> _Required action_
Locate the line that contains "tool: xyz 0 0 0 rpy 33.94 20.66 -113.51" in the entries below, then repeat it and every following line through the line that contains "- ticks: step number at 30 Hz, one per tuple", exactly, and no others.

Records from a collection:

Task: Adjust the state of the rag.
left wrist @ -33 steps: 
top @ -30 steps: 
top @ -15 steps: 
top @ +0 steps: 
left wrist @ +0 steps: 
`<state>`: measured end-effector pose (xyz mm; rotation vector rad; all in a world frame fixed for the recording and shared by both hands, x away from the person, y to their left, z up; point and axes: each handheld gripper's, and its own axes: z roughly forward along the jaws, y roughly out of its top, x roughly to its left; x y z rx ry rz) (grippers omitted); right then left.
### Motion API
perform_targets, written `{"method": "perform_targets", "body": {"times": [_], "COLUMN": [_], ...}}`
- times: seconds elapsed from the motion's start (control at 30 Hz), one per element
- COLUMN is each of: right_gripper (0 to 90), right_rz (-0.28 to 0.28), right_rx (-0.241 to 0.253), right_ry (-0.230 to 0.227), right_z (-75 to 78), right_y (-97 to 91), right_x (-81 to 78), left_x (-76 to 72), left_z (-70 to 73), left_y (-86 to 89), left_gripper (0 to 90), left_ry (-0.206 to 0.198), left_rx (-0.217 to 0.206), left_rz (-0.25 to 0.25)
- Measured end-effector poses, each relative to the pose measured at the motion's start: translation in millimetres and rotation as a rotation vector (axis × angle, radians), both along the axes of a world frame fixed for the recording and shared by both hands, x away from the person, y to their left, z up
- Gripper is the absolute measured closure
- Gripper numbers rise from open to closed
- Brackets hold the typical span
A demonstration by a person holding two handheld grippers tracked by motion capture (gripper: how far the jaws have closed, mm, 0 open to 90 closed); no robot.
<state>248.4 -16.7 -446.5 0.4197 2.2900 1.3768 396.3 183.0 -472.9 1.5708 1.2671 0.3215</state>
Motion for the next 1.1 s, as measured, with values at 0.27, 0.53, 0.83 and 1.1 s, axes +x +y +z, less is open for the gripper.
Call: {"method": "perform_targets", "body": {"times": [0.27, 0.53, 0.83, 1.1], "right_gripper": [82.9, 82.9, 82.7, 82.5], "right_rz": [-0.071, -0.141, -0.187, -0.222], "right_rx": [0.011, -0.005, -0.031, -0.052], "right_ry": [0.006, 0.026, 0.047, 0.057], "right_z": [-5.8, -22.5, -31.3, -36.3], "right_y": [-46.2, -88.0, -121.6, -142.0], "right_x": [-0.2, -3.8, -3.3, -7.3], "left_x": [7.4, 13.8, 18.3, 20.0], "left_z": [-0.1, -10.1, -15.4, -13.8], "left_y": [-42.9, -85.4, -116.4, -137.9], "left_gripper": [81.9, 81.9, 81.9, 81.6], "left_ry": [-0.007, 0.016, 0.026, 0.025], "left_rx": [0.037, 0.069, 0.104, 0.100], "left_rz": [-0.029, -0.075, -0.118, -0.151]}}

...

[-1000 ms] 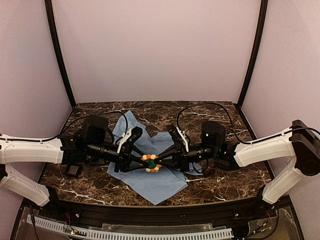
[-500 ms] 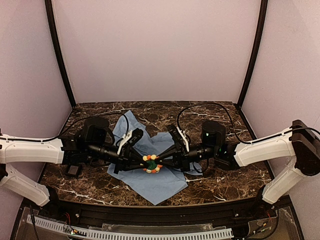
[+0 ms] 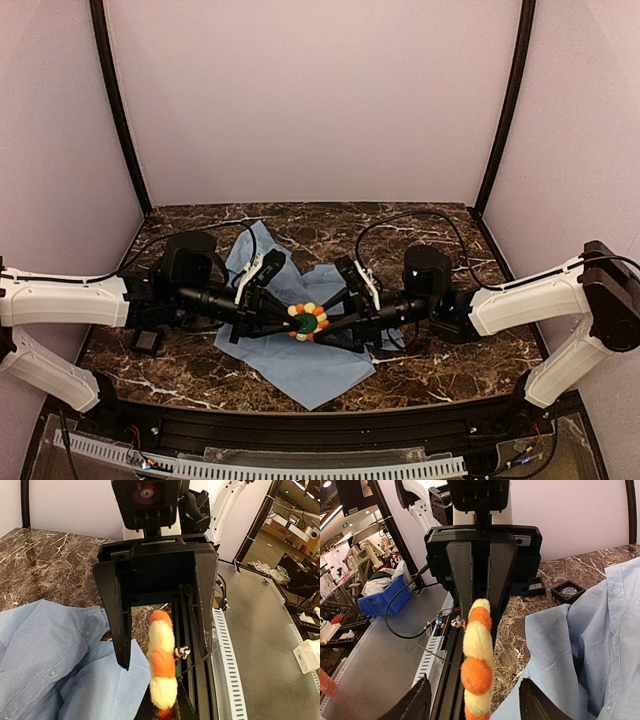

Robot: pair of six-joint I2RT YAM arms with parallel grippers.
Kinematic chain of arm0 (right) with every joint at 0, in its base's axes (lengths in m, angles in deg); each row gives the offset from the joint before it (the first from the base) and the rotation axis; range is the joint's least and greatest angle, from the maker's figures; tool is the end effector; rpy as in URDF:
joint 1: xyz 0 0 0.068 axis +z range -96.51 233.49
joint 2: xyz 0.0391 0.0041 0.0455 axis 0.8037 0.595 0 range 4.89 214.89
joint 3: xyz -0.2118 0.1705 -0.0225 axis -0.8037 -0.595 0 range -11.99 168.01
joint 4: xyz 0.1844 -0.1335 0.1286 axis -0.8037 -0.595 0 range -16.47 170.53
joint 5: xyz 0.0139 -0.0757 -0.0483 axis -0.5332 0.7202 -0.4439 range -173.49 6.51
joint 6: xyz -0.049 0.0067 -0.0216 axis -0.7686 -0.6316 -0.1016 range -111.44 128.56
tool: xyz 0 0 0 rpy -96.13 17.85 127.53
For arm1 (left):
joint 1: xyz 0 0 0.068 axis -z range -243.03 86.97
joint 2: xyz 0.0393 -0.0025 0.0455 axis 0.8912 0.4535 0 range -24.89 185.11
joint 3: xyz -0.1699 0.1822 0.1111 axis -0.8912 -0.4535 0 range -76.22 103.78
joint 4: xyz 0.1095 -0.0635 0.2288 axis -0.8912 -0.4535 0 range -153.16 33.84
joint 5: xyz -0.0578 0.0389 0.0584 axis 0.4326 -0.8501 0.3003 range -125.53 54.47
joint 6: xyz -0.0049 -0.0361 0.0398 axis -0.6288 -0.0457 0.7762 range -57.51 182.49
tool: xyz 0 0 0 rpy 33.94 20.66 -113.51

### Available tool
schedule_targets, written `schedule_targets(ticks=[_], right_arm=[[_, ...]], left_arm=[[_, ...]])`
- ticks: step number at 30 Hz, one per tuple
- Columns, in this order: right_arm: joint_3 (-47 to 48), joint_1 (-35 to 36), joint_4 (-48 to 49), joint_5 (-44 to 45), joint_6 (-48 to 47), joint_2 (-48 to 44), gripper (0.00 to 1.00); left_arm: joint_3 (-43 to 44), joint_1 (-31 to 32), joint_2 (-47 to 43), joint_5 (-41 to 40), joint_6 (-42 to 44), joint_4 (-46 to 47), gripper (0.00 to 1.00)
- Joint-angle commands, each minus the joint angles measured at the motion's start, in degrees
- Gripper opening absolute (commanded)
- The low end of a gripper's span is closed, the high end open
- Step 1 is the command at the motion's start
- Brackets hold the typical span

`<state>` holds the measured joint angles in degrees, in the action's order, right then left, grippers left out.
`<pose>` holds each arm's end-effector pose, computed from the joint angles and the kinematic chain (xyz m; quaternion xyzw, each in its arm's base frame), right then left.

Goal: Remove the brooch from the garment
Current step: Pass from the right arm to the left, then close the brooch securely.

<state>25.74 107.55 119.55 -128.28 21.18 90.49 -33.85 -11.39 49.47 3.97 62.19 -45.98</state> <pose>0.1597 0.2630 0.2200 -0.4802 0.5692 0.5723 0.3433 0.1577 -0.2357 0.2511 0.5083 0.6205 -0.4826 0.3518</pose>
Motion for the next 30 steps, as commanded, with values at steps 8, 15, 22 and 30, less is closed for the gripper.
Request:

> _Response to the task_
tool: xyz 0 0 0 rpy 33.94 20.66 -113.51

### Available tool
schedule_targets, written `schedule_targets(ticks=[_], right_arm=[[_, ...]], left_arm=[[_, ...]])`
- ticks: step number at 30 Hz, one per tuple

No further output remains.